India has too much electricity at noon and not enough at 7 PM.


In 2025, India added 38 GW of new solar capacity, a national record [1]. Between May and December of that same year, the grid operator switched off 2.3 TWh of solar generation, enough to power half of India's entire 50,000-bus electrification ambition for a full year [2], because the grid had no place to send it. Solar developers received an estimated ₹575–690 crore ($6.05–7.26M) in compensation for energy they generated and were paid to discard [2]. That same evening, coal plants ramped up to fill the gap.


This is the duck curve. It deepens every year as solar capacity grows faster than the grid's ability to absorb it.



The Standard Solution: Raising Electricity Costs for Everyone

The textbook response to the duck curve is on-site battery storage at solar farms: absorb the midday surplus, release it in the evening.


The problem is what it costs, and who ultimately pays.


A utility-scale solar farm in India generates electricity at a levelised cost of approximately ₹2.3–3.6/kWh ($0.024–0.038/kWh), among the lowest in the world [3]. DISCOMs pay a Power Purchase Agreement (PPA) tariff of approximately ₹2.5–3.0/kWh ($0.026–0.032/kWh) [4]. The margin is thin by design. Solar projects in India are financed on long-term PPA certainty, not per-unit spread.


Adding on-site battery storage to manage curtailment costs an additional ₹0.6–1.5/kWh ($0.006–0.016/kWh) on top of that [5]. On many projects, this pushes the all-in cost above the PPA tariff entirely, making storage economically non-viable without government Viability Gap Funding. The developer is not choosing between a fat margin and a thin one. He is choosing between a viable project and an unviable one.

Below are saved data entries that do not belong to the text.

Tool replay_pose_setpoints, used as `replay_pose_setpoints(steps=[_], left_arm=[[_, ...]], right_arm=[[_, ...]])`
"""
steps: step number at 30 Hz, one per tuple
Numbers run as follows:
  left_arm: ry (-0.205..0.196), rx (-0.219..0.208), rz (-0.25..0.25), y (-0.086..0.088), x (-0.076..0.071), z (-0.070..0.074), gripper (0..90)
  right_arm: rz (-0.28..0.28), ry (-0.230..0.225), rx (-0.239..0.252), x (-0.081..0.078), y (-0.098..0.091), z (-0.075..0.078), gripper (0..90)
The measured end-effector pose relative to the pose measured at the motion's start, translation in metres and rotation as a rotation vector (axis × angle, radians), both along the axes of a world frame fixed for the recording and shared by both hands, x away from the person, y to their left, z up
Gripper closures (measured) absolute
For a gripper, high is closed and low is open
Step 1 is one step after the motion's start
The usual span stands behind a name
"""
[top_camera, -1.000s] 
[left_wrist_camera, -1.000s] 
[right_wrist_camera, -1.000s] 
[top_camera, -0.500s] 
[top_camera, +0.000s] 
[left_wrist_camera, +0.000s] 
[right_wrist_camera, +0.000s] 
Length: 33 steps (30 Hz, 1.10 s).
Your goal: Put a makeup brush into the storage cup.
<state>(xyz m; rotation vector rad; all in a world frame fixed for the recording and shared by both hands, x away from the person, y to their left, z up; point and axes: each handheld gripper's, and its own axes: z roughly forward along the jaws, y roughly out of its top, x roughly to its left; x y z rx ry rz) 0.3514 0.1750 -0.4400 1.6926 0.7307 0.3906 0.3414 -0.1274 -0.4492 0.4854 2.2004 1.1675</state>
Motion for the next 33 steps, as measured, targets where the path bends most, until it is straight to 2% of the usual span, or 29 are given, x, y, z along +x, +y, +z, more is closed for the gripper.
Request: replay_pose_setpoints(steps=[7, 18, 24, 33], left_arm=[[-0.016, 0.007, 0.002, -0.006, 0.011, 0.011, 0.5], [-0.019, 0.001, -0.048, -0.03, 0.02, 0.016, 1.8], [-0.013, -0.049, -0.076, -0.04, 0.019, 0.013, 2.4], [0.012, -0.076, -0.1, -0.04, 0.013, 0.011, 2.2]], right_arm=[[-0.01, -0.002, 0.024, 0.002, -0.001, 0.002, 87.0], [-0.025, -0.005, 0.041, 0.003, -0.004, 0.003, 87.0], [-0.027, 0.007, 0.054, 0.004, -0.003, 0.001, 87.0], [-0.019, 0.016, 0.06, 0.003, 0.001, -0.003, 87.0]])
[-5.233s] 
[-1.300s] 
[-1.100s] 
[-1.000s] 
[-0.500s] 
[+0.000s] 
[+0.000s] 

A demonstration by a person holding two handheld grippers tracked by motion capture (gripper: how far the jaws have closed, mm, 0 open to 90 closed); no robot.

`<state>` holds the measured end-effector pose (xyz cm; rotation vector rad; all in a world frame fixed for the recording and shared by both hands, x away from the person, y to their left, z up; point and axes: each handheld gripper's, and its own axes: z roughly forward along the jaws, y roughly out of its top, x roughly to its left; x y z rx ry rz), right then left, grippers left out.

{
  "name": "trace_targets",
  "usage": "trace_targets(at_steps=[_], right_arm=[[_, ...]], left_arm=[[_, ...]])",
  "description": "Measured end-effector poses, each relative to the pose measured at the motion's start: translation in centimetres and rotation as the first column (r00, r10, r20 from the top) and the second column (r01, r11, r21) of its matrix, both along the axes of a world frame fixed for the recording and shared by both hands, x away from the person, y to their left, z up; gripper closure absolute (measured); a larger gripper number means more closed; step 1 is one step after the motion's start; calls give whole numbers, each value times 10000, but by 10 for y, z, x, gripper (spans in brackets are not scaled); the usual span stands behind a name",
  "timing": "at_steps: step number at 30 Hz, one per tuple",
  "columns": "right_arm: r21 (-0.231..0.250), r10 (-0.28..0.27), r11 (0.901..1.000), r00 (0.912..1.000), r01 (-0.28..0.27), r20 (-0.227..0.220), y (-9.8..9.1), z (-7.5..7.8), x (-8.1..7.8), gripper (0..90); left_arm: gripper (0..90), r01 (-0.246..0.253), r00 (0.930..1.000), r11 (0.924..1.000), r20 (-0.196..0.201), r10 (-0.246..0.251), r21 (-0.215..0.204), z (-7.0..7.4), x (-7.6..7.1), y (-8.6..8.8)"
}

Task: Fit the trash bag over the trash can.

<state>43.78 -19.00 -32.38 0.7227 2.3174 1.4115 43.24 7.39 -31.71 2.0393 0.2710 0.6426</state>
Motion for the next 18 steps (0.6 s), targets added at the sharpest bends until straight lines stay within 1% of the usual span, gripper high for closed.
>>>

But there is a consequence that goes beyond the individual developer. When battery capex is amortised over units of electricity sold, the PPA tariff must rise to cover it. Higher PPA tariffs mean higher electricity costs across the grid, borne by DISCOMs and ultimately passed to consumers. Every rupee of farm battery capex that India's solar sector is forced to add is a rupee that makes electricity more expensive for the country.


Swapping stations, connected via the same distribution grid, absorb part of that same midday surplus, paid for entirely by fleet operators. To the extent that our energy inventory reduces the solar surplus a farm would otherwise need to store on-site, it proportionally reduces the farm battery capex that must be amortised into the PPA tariff. We are not eliminating farm batteries. We are reducing the need for them, and in doing so, contributing to keeping electricity costs lower for India. The swapping stations sit where the vehicles are: logistics hubs, depot endpoints, route turnarounds. Not where the sun is. But connected via the grid, they perform the same absorption function, without a rupee of the developer's capital.



Why EVs Should Charge During the Day, Not at Night

The received wisdom is that EVs charge at night, off-peak, when electricity is cheap.


For a coal-dominated grid, this was correct. Coal runs continuously; nighttime charging absorbed its surplus cheaply. For a solar grid, it is precisely wrong.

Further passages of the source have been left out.